Quell Memento 250円 iPhone/iPadの両方に対応
課金:ヒント機能、ステージアンロックなど(なくても十分プレイできる)
開発:Bulkypix
評価:2.5
+ クラシック調BGMと静かな効果音が知的な雰囲気を演出
+ 人生を匂わせる演出で、哲学的な気分になれる。
+ わかりやすく、無理なく解けるパズル
- 難しいパズルを求めているなら違うゲームを。
最近のパズルではステージごとに盛り上げる音楽を使って、クリア出来れば「じゃーん!」と派手な褒め方をする効果音が鳴るのが流行りだが、その流れに真っ向から逆らうパズルゲームがある。
BGMはクラシック調でなっており、切り替えは曲の終わり際。
ステージが代わっても音楽は変わらず、曲が終わった時にごく自然に切り替わる。
パズルに集中していると、切り替わったタイミングを意識することすら難しい。
効果音は控えめで、キレイな音がなるだけ。
▲光る瞬間の音も「ピカッ!」ではなくて荘厳な音。
『Quell Memento』は静かに、「今、頭をつかうパズルを楽しんでいる」という空間を演出してくれるパズルゲームだ。
その感覚は、喫茶店や図書館で集中して本を読んでいるような感覚に近い。
開始時に廃屋を探索しているかのような演出があるのも、枯れていて知的な雰囲気を出すのに一役買っている。
▲わかりづらいけども、プレートの埃を拭いている。
さらにゲームを進めていくと、廃屋に浮かぶプレートに人生を象徴しているイラストが表示される。
ステージを進めて記憶の欠片をたどっていくことにより、人間の人生が浮かび上がってくる…という仕掛けだ。
▲プロローグから始まり、幼年期(?)へ。
ステージ中にも、何かを匂わせるイラストが隠されていることもある。
ストーリーはきっちり語られないので全てはプレイヤーの想像に任されている、という感じだが、「人生」というテーマを据えることで哲学的な空気を漂わせることに成功している。
もちろん、パズル部分も十分楽しめるもの。
前作をプレイした方ならお馴染みの、水滴をフリックで移動させてステージのクリア目標を達成するパズル。

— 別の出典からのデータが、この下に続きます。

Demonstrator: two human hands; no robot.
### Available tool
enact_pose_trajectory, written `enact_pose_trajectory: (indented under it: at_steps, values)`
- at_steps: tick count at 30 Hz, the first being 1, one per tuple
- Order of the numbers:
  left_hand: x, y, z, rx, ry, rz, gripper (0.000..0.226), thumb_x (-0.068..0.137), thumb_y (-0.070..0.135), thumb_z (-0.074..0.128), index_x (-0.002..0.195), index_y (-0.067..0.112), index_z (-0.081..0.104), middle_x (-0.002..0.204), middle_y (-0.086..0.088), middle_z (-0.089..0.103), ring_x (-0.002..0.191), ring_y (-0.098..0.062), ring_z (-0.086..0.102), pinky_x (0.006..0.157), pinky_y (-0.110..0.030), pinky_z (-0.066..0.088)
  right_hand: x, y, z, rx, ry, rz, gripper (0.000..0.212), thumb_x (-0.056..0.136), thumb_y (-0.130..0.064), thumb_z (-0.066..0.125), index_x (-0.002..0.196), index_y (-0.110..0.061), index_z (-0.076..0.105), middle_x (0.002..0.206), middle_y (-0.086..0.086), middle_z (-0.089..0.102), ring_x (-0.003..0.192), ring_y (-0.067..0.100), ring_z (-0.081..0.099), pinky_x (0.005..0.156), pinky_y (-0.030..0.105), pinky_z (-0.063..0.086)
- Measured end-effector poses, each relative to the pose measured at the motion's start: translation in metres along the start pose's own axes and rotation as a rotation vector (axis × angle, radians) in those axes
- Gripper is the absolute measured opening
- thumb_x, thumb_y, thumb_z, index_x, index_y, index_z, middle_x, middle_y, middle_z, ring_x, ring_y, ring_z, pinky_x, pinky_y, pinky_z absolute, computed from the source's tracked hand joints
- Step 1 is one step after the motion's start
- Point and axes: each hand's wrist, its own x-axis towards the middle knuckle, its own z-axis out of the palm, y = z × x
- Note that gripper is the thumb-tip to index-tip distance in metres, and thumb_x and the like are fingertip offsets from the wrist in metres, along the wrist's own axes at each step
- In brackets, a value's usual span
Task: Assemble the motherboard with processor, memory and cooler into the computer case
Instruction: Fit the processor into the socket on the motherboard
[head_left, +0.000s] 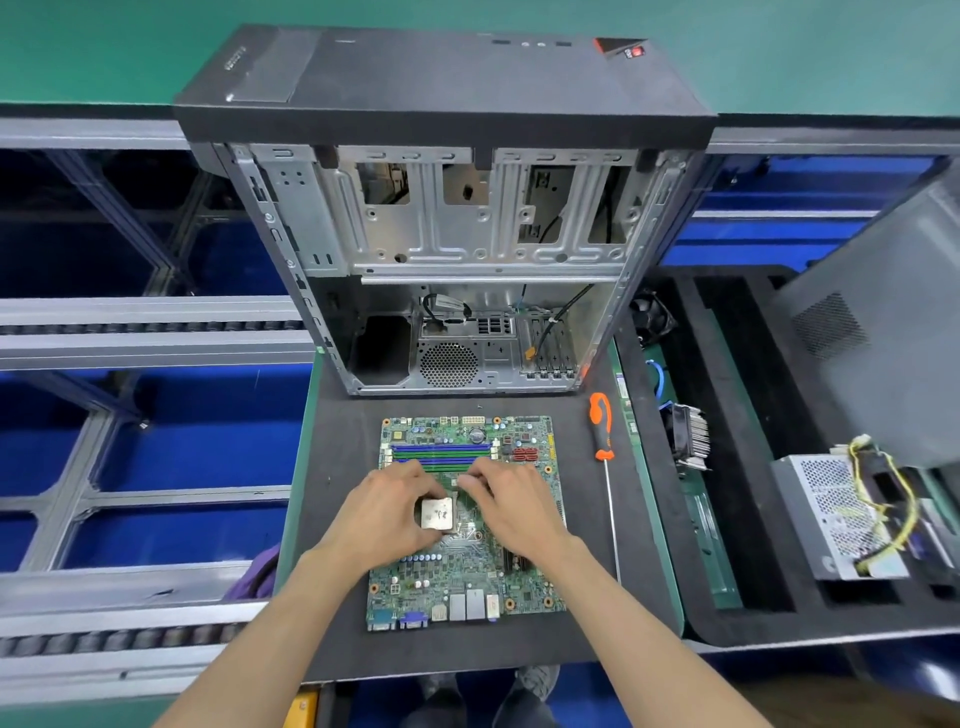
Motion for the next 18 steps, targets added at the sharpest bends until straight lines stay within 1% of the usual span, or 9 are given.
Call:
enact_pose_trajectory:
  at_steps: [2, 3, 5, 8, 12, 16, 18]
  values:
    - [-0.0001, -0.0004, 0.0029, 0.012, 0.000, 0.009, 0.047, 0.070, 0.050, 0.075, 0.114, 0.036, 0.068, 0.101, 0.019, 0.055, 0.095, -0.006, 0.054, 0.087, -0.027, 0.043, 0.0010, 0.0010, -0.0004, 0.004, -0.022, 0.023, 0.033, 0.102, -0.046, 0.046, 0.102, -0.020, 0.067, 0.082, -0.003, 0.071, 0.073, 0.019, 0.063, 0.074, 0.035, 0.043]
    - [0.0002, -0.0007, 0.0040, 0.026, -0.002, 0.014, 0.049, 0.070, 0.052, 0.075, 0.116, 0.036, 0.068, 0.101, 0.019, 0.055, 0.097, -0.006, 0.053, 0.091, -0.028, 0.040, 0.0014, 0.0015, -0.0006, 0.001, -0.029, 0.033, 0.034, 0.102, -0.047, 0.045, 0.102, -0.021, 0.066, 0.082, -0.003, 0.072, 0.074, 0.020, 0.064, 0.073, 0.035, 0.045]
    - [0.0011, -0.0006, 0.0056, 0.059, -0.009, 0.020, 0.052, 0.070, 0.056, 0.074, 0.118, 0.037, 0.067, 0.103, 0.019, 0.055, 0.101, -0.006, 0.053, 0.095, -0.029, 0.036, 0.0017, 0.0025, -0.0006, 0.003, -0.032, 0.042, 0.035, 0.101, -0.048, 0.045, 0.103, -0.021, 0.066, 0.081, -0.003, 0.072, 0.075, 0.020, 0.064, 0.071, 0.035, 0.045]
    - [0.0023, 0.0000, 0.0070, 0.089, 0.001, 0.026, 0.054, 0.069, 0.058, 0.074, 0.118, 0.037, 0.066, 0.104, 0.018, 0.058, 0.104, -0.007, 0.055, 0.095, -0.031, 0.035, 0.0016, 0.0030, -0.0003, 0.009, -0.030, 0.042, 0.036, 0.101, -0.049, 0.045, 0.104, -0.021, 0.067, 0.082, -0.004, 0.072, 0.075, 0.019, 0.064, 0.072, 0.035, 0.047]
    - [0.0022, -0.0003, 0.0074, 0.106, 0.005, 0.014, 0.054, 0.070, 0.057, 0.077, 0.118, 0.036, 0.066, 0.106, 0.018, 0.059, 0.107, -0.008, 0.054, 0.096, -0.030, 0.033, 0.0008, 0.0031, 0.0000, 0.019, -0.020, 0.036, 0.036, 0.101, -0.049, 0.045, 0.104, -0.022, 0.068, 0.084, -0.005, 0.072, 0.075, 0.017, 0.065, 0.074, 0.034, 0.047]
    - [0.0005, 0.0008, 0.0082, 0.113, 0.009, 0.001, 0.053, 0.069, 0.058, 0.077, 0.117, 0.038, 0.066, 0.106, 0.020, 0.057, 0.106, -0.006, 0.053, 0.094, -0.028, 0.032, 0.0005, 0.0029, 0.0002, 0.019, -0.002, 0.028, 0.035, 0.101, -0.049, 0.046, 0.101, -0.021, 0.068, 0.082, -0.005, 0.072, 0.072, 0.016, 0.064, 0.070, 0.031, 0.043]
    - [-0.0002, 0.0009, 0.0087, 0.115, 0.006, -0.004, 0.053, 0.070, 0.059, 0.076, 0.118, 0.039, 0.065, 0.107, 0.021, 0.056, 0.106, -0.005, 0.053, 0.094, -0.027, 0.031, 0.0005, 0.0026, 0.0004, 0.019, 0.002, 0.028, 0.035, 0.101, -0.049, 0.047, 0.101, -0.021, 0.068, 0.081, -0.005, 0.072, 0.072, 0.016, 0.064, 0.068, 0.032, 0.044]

簡単に解けるものが多いが、ステージの進行とともにシンプルな新ルールが追加され、それらが複合して無理なく複雑なパズルになる仕組み。
例えば、最初のパズルは水滴の通った両脇の壁が青くなることを利用して、全ての赤い壁を青くするというもの。
このとおり、フリックで水滴を移動させると移動したあとが青くなっていく。
▲全ての壁を青くすればクリアだ。
続いて出てくるのが、画面内にある真珠を全て取るというパズル。
“水滴は壁にぶつかるまで直進し続ける”というルールがあり、自在には動かせないのでこれが結構頭の体操になる。

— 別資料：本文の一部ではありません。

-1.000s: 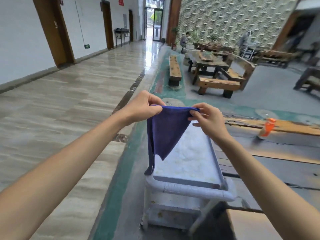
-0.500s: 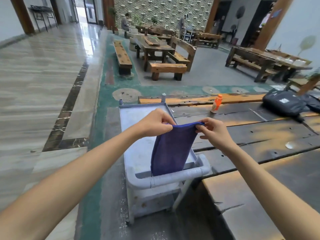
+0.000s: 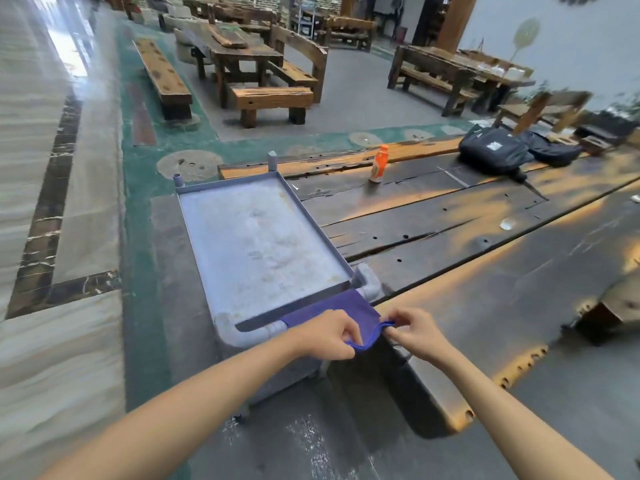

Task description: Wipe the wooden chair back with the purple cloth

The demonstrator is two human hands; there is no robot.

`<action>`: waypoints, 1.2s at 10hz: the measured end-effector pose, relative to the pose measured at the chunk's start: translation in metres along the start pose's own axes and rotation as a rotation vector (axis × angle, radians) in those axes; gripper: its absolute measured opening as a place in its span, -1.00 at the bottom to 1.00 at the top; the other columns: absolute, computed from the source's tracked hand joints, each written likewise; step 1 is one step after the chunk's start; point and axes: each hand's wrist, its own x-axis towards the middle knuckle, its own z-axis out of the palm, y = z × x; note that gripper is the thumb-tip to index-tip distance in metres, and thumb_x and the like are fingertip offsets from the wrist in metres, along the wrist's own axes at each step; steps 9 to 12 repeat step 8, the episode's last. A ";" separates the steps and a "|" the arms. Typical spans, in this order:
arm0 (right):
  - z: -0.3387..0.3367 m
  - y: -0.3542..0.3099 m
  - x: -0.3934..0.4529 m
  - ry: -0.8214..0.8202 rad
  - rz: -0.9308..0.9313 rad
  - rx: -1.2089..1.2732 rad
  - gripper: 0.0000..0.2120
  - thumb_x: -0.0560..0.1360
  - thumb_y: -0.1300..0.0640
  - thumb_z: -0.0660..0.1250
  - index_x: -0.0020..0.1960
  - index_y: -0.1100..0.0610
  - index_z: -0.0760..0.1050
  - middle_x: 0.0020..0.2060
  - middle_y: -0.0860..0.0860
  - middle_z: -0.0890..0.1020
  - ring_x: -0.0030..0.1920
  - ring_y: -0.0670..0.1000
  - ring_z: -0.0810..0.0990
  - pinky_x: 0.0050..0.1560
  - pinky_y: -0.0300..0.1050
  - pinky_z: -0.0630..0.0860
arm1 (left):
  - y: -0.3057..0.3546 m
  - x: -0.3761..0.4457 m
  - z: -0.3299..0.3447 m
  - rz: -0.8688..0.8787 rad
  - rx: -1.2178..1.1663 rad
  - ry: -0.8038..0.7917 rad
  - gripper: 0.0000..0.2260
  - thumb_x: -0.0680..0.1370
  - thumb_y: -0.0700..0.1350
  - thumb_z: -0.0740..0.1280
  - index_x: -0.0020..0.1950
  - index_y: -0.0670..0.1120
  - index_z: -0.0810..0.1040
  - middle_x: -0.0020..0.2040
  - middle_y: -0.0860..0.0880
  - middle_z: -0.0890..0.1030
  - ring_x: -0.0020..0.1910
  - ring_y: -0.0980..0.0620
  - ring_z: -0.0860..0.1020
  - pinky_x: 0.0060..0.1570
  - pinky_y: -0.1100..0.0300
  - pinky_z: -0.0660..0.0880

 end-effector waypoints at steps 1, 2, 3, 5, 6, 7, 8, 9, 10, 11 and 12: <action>0.031 0.022 -0.018 -0.023 0.037 0.039 -0.80 0.46 0.30 0.48 -0.01 0.04 0.70 -0.08 -0.15 0.73 -0.16 -0.22 0.69 0.01 -0.35 0.57 | -0.017 0.008 0.038 -0.051 0.190 -0.046 -0.71 0.44 -0.23 0.31 0.13 -0.08 0.65 -0.04 -0.05 0.67 -0.19 0.12 0.53 -0.21 0.23 0.43; 0.060 0.033 -0.028 -0.026 0.085 0.033 -0.76 0.50 0.26 0.46 0.06 -0.05 0.67 0.01 -0.21 0.69 -0.13 -0.24 0.68 0.04 -0.29 0.55 | -0.035 0.010 0.057 -0.139 0.357 -0.061 -0.71 0.46 -0.25 0.29 0.16 -0.11 0.61 0.13 -0.12 0.64 0.10 -0.17 0.57 0.03 -0.01 0.55; 0.078 0.033 -0.030 -0.048 0.111 -0.012 -0.67 0.54 0.17 0.42 0.28 -0.05 0.60 0.14 -0.18 0.68 -0.03 -0.19 0.67 0.16 -0.11 0.58 | -0.049 0.010 0.055 -0.154 0.407 -0.067 -0.73 0.46 -0.22 0.28 0.14 -0.13 0.60 0.09 -0.16 0.58 0.06 -0.21 0.57 -0.01 -0.05 0.56; 0.069 0.008 -0.025 -0.009 0.090 -0.027 -0.59 0.56 0.10 0.37 0.39 -0.09 0.50 0.31 -0.14 0.59 0.21 -0.09 0.60 0.28 -0.11 0.52 | -0.057 0.004 0.017 -0.040 0.261 -0.007 -0.70 0.50 -0.11 0.27 0.18 -0.06 0.64 -0.07 0.02 0.51 0.04 -0.03 0.50 0.00 0.07 0.46; 0.048 -0.012 -0.017 0.086 0.059 -0.057 -0.61 0.58 0.12 0.35 0.41 -0.02 0.51 0.38 -0.05 0.57 0.37 0.00 0.52 0.41 -0.04 0.44 | -0.050 0.001 -0.015 0.018 0.198 0.086 -0.71 0.52 -0.11 0.26 0.18 -0.02 0.66 -0.07 0.05 0.49 0.02 0.03 0.50 0.01 0.12 0.45; 0.026 -0.031 -0.010 0.197 0.040 -0.079 -0.61 0.58 0.13 0.36 0.41 0.00 0.50 0.48 0.01 0.47 0.51 0.01 0.39 0.46 -0.09 0.31 | -0.042 0.002 -0.049 0.055 0.194 0.172 -0.73 0.56 -0.12 0.27 0.22 -0.01 0.63 0.08 -0.08 0.49 0.01 -0.05 0.54 0.11 0.06 0.49; 0.007 -0.052 -0.005 0.283 0.009 -0.096 -0.59 0.58 0.11 0.34 0.43 -0.02 0.48 0.53 0.02 0.40 0.54 0.04 0.35 0.51 -0.04 0.26 | -0.034 0.000 -0.080 0.074 0.206 0.251 -0.71 0.59 -0.12 0.28 0.29 -0.02 0.59 0.20 -0.10 0.48 0.14 -0.08 0.54 0.19 0.05 0.45; 0.007 -0.052 -0.005 0.283 0.009 -0.096 -0.59 0.58 0.11 0.34 0.43 -0.02 0.48 0.53 0.02 0.40 0.54 0.04 0.35 0.51 -0.04 0.26 | -0.034 0.000 -0.080 0.074 0.206 0.251 -0.71 0.59 -0.12 0.28 0.29 -0.02 0.59 0.20 -0.10 0.48 0.14 -0.08 0.54 0.19 0.05 0.45; 0.007 -0.052 -0.005 0.283 0.009 -0.096 -0.59 0.58 0.11 0.34 0.43 -0.02 0.48 0.53 0.02 0.40 0.54 0.04 0.35 0.51 -0.04 0.26 | -0.034 0.000 -0.080 0.074 0.206 0.251 -0.71 0.59 -0.12 0.28 0.29 -0.02 0.59 0.20 -0.10 0.48 0.14 -0.08 0.54 0.19 0.05 0.45; 0.007 -0.052 -0.005 0.283 0.009 -0.096 -0.59 0.58 0.11 0.34 0.43 -0.02 0.48 0.53 0.02 0.40 0.54 0.04 0.35 0.51 -0.04 0.26 | -0.034 0.000 -0.080 0.074 0.206 0.251 -0.71 0.59 -0.12 0.28 0.29 -0.02 0.59 0.20 -0.10 0.48 0.14 -0.08 0.54 0.19 0.05 0.45; 0.007 -0.052 -0.005 0.283 0.009 -0.096 -0.59 0.58 0.11 0.34 0.43 -0.02 0.48 0.53 0.02 0.40 0.54 0.04 0.35 0.51 -0.04 0.26 | -0.034 0.000 -0.080 0.074 0.206 0.251 -0.71 0.59 -0.12 0.28 0.29 -0.02 0.59 0.20 -0.10 0.48 0.14 -0.08 0.54 0.19 0.05 0.45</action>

すると、その後に赤い壁を全て青くし、かつ真珠を全てとるステージが出てくるという仕組みだ。
わかりやすく、プレイしやすくて適度に解きやすい難易度。
短期間で仕掛けが変わっていくから飽きないし、難易度の上昇も緩やかで、「これは絶対解けない!」というストレスもあまりない。
そこそこ考えて解くことができ、上品な雰囲気の中でパズルという気分を楽しませるのに重点を置いているのだ。
やりこみたいならば、最短手順でパズル解くことに挑戦したり、隠し要素を探す遊びも。
ステージ中に1つ壊れる壁が用意されており、そこに隠されている宝石をあつめたり、隠しステージを探したりという遊びが用意されている。
これまたそこそこ隠れていて、そこそこ見つけやすいので、探すのにハマると止まらなくなる。
前作である『Quell』もクラシック調の音楽が流れる中、静かな効果音でパズルを集中して楽しむ…パズルだけでなくトータルな雰囲気も含めて高く評価されていたが、今作はそれ以上。
パズルを買うというより、パズルをプレイしていることに酔う時間を購入する。
夏の夜に虫が鳴く中でプレイしたり、秋の夕暮れにプレイして自分に酔う。
そんなパズルを探しているなら『Quell Memento』をおすすめしたい。